Exercise aim:
The answer must be the full listing, restated word for word.

Data block:

# # # # #

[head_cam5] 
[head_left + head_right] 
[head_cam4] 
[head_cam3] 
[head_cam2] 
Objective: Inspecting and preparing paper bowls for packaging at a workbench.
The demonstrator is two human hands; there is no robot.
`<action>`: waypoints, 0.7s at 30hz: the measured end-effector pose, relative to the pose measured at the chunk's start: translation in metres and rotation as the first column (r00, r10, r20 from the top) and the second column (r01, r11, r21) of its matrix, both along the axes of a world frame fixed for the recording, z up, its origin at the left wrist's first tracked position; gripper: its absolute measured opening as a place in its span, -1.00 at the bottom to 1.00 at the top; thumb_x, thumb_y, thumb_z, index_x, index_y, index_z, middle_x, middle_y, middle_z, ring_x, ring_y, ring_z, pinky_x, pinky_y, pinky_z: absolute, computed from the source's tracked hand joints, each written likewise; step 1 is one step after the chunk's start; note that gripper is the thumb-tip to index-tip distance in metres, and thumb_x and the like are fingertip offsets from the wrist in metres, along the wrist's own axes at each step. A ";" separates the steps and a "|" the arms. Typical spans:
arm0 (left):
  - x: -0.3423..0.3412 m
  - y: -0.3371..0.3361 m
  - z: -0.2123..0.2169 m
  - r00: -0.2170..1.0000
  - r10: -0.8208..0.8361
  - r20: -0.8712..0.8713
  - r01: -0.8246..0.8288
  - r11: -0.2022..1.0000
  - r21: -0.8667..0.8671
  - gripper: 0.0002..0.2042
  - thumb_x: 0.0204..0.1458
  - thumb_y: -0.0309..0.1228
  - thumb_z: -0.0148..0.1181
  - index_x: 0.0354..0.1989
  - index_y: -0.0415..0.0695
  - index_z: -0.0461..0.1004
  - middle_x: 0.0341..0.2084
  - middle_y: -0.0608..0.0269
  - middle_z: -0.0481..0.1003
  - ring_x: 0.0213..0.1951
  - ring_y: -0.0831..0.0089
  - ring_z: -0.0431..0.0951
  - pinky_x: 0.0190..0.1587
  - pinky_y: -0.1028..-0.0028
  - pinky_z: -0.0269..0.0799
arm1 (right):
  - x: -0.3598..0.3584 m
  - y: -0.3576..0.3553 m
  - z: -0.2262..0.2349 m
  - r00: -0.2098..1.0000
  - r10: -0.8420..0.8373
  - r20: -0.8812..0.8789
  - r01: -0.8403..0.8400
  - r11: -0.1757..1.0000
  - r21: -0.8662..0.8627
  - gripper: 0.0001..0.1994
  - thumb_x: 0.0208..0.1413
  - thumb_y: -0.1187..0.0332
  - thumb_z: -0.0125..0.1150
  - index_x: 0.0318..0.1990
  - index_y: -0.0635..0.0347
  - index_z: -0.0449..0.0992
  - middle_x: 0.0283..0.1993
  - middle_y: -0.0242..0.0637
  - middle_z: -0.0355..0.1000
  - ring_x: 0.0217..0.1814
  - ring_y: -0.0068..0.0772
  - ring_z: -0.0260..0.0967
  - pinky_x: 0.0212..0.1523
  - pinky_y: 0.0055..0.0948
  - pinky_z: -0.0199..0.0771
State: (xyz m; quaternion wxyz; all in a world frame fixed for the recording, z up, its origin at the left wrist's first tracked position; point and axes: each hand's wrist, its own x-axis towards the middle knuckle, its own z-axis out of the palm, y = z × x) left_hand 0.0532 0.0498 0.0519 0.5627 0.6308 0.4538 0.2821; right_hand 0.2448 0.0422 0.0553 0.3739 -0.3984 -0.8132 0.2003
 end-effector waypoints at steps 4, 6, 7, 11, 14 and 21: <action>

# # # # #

Response:
[head_cam5] 
[head_left + head_right] 
[head_cam4] 
[head_cam3] 
[head_cam2] 
Objective: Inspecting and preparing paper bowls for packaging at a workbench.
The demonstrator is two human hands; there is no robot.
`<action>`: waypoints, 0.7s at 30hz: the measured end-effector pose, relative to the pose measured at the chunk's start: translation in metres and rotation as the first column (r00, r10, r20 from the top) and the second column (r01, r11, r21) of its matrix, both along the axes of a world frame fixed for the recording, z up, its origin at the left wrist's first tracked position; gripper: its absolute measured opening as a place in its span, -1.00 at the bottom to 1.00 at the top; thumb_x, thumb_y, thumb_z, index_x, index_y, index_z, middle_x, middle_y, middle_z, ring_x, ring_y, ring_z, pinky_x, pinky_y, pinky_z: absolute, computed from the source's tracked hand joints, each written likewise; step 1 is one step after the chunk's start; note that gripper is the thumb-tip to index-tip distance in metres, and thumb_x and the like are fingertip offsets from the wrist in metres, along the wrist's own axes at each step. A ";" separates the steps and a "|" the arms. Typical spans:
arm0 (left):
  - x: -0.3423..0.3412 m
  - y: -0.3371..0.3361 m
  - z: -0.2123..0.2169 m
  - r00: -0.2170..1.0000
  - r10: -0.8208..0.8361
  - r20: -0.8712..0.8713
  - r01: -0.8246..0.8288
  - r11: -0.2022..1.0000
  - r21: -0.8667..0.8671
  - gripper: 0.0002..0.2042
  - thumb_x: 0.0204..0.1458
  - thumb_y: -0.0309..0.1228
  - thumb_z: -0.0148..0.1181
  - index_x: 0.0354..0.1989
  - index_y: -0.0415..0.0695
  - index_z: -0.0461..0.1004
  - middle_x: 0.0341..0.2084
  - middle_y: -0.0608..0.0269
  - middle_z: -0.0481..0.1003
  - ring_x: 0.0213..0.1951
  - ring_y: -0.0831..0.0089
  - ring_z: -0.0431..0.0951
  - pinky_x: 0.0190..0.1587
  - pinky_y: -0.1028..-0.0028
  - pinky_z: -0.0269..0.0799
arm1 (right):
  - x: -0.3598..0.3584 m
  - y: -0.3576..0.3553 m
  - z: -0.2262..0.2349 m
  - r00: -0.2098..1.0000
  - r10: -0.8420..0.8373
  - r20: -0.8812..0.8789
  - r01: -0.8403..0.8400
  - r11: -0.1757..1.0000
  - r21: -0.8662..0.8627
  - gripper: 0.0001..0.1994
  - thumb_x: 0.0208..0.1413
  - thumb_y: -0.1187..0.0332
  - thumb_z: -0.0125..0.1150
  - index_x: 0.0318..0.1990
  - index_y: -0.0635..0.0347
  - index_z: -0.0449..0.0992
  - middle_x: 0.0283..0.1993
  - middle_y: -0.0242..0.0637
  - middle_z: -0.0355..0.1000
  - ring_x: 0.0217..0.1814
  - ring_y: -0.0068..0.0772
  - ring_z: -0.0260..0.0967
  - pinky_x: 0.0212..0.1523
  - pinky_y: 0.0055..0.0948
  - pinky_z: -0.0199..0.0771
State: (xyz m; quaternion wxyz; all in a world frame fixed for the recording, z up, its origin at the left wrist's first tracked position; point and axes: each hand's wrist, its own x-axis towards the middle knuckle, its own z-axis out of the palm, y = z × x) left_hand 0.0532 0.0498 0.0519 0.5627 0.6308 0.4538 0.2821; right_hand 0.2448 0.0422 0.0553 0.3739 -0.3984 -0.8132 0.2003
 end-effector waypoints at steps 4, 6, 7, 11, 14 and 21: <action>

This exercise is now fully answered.